• _Assigned task_:
Your answer should be every line of the entries that has the string "segmentation" in it.

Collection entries
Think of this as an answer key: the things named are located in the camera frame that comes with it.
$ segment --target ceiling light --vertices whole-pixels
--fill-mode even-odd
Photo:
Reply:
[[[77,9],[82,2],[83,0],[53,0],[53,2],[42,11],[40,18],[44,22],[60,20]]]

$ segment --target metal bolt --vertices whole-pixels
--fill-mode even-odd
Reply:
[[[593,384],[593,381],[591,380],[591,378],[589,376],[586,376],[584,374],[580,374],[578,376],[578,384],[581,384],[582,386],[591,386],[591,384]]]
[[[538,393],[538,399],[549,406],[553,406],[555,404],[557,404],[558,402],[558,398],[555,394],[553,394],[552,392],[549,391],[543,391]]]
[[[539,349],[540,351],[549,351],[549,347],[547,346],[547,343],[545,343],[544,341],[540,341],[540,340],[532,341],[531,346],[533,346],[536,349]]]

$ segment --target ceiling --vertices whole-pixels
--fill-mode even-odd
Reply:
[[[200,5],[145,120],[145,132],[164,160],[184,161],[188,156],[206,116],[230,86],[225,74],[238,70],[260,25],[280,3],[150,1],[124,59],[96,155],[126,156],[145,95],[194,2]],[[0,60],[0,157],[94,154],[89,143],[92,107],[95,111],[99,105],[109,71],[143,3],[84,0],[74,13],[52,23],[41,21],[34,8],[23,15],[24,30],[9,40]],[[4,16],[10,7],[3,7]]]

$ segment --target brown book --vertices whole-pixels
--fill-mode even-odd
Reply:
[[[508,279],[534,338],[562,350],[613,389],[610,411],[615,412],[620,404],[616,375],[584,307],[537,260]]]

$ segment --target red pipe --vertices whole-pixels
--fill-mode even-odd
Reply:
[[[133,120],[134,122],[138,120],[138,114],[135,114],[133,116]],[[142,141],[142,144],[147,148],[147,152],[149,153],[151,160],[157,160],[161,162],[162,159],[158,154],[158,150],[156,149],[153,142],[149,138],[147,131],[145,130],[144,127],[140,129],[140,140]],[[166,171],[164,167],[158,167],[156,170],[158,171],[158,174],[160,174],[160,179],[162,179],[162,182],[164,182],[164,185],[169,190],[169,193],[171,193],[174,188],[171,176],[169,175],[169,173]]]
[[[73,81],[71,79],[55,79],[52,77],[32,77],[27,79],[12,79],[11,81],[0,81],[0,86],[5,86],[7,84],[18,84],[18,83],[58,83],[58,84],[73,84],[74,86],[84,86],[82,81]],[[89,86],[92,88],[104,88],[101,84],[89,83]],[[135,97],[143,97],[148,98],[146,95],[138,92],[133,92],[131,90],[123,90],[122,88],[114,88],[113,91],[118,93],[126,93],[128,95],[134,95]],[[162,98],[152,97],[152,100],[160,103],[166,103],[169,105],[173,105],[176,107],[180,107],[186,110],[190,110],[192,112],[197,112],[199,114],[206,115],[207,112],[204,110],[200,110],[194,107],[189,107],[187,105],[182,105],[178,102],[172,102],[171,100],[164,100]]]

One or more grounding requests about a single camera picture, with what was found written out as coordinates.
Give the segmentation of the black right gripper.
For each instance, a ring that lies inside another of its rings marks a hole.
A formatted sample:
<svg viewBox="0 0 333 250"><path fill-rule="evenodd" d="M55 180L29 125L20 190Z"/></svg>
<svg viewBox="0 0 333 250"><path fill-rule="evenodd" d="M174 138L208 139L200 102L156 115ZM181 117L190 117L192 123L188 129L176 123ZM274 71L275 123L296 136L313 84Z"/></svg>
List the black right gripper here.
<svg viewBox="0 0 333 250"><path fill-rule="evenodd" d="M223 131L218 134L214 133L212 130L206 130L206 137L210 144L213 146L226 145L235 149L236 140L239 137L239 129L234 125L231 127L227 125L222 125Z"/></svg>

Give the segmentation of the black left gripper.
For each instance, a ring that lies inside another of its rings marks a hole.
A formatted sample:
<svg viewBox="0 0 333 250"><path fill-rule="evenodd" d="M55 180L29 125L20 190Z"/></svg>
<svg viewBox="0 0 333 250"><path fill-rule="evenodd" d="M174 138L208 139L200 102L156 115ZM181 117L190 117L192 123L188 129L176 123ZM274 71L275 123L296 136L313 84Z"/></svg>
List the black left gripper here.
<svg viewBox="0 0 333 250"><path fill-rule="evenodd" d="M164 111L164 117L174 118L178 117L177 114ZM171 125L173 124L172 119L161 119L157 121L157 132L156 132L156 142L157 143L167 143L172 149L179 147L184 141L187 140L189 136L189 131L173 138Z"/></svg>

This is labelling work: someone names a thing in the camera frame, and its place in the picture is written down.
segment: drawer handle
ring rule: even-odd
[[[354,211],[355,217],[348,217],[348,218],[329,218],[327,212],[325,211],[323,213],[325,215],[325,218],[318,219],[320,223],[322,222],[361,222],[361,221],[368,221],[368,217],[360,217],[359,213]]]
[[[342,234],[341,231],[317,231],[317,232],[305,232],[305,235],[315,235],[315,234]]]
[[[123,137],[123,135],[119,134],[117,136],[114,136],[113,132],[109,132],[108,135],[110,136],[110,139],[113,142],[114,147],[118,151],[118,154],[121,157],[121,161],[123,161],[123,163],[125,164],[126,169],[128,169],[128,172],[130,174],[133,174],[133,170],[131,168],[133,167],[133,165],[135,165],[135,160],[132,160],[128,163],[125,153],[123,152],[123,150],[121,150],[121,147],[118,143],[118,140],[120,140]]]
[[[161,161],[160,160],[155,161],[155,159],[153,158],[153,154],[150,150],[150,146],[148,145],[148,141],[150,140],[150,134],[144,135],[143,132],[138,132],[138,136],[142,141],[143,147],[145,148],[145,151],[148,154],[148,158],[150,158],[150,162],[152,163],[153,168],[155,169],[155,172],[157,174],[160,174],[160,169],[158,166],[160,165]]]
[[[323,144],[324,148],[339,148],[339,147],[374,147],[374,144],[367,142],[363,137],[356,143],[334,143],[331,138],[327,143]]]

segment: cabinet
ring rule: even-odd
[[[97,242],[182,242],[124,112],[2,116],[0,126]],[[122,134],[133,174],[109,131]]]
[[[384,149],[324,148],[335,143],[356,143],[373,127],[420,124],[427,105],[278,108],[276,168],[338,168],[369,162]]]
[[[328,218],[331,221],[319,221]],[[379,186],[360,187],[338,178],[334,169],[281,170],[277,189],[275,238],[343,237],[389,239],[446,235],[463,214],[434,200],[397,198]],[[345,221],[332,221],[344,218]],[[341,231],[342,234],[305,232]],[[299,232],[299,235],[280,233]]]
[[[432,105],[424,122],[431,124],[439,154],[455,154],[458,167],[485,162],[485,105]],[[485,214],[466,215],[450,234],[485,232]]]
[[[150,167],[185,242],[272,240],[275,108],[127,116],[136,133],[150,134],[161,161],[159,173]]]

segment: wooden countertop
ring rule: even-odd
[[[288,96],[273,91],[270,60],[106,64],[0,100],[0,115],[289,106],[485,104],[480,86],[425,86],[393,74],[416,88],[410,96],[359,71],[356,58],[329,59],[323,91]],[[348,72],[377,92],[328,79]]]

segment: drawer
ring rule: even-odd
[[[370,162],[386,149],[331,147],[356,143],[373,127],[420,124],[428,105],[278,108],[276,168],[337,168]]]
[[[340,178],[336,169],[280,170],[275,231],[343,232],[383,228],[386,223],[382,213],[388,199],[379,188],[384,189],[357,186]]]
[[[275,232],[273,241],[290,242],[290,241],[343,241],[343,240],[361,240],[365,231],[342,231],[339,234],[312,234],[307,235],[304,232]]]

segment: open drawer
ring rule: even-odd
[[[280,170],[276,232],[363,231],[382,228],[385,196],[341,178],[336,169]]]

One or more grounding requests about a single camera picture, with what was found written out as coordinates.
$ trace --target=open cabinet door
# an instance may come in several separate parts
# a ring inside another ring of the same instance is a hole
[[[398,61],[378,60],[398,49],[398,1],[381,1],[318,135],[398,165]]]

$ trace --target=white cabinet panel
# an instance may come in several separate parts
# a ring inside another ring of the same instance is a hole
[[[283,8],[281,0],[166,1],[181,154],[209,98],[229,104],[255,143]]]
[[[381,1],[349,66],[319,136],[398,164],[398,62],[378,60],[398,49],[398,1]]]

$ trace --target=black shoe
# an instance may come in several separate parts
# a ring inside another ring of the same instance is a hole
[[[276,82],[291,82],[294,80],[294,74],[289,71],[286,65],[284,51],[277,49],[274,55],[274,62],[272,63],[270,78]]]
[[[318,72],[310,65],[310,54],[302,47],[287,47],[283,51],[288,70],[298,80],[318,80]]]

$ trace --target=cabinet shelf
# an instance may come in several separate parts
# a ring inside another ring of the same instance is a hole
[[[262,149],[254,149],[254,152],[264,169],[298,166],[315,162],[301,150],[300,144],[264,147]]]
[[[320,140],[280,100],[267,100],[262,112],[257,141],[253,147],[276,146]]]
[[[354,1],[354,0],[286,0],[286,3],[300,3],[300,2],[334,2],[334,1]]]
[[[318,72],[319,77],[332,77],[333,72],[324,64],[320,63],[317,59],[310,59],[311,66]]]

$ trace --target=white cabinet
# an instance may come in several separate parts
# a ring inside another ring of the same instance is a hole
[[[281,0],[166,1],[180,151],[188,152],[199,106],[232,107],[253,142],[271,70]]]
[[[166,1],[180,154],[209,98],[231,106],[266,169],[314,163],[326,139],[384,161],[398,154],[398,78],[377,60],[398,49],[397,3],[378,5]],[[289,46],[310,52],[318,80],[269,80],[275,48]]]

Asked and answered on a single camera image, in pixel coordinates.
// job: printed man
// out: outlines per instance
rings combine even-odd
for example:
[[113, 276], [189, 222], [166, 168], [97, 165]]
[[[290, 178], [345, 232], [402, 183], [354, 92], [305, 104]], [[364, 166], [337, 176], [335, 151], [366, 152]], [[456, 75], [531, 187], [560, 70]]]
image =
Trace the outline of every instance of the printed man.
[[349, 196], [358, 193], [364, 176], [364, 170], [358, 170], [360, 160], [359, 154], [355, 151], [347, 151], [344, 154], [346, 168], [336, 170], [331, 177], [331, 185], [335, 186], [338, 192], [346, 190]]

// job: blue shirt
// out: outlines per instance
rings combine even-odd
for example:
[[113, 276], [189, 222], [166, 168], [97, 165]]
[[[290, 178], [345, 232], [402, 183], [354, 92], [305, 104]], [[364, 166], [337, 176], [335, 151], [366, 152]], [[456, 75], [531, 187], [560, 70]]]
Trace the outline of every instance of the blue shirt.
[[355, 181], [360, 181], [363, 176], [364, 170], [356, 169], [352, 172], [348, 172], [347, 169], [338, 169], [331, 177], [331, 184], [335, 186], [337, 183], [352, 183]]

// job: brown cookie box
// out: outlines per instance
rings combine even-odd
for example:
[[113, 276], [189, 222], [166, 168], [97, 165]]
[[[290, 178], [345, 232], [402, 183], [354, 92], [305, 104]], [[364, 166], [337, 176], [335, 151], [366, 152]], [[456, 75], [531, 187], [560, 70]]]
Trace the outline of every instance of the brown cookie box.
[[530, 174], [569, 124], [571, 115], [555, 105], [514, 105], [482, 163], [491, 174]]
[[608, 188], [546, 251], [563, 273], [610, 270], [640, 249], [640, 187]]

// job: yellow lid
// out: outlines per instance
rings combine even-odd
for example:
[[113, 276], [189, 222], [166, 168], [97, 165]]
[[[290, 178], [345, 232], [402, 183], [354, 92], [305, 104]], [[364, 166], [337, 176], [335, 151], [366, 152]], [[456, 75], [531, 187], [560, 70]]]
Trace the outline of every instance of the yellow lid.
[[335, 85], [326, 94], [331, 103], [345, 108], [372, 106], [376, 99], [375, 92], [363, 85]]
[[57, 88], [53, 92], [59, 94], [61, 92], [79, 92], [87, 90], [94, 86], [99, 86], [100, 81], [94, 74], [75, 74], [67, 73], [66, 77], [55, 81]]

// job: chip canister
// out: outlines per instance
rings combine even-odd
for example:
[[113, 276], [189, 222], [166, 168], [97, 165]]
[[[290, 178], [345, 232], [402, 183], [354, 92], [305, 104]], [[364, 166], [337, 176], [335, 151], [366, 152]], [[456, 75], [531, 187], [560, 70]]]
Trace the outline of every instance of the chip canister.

• _Output of the task_:
Give the segmentation of the black right gripper.
Give the segmentation of the black left gripper.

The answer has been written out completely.